Eira Sjodin, a detective in a small Swedish town, is called in when Olaf Hagstrom finds his father, Sven, murdered in his bathtub. Olaf left town years ago after confessing and serving a prison sentence for the rape and murder of 16 year old Lina Stavred, whose body was never found. He was 14 at the time and is back 23 years later only because he was driving by and wanted a look at the house he'd grown up in. Given the situation, it's easy to assume Olaf committed the murder and Sjodin arrests him on the spot.

As the investigation goes forward, the circumstances surrounding the  earlier crime come into question and Eeira begins to suspect Olaf had been wrongly imprisoned. Long hidden truths come to light involving Sven's neighbours, Eeira's brother's involvement in the dead girl's life comes into question, and the discovery of two additional bodies complicates the case further.
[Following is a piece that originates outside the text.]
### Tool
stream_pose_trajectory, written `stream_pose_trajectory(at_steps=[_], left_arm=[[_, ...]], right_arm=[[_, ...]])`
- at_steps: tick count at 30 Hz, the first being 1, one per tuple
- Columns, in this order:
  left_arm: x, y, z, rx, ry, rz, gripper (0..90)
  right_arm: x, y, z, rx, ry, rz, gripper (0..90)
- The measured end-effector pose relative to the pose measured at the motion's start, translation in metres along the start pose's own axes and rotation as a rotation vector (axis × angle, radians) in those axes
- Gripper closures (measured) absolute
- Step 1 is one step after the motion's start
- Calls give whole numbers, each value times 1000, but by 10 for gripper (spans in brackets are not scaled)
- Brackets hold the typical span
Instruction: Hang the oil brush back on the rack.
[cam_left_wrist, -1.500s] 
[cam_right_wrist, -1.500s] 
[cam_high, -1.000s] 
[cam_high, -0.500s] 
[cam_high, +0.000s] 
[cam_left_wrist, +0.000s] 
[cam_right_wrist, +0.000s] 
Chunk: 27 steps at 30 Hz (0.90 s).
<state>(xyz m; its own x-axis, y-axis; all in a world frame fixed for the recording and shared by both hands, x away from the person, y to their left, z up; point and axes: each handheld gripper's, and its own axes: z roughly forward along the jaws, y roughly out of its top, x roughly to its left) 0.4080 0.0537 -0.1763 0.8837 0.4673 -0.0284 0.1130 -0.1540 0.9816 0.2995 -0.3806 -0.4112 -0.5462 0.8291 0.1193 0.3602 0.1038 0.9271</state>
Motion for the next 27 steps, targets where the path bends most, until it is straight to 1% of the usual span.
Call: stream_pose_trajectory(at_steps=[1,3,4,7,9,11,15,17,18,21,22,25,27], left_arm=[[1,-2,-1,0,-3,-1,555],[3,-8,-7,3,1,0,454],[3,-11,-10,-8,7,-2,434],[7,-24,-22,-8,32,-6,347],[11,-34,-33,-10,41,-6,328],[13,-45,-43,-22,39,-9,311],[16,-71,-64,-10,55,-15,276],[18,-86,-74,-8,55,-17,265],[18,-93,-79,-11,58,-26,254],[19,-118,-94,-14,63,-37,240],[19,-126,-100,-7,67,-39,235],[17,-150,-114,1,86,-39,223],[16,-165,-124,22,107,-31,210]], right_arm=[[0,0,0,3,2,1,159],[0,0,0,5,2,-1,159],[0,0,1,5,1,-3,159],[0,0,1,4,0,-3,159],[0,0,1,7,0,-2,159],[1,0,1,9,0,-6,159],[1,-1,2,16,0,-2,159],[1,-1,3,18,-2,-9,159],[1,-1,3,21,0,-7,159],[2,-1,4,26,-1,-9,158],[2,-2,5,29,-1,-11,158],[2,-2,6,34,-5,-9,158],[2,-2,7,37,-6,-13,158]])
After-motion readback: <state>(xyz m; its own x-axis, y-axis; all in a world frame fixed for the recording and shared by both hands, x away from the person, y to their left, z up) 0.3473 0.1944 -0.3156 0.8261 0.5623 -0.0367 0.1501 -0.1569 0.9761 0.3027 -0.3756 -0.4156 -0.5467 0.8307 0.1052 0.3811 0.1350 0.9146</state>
The pace is slow in places but it was interesting enough to make up for that. What annoyed me no end was that fact that there was no end. Olaf is released, but then another wrong person is arrested on murder charges, protecting a real killer, and just when I thought things would turn around, it ended. I don't know if the person arrested will go to prison for a crime he didn't commit, or what will happen to the guilty party. There is a second book about the same detective, but information gleaned from the admittedly undependable internet says it's about another case entirely.

A good story, but without a sequel, it leaves you hanging.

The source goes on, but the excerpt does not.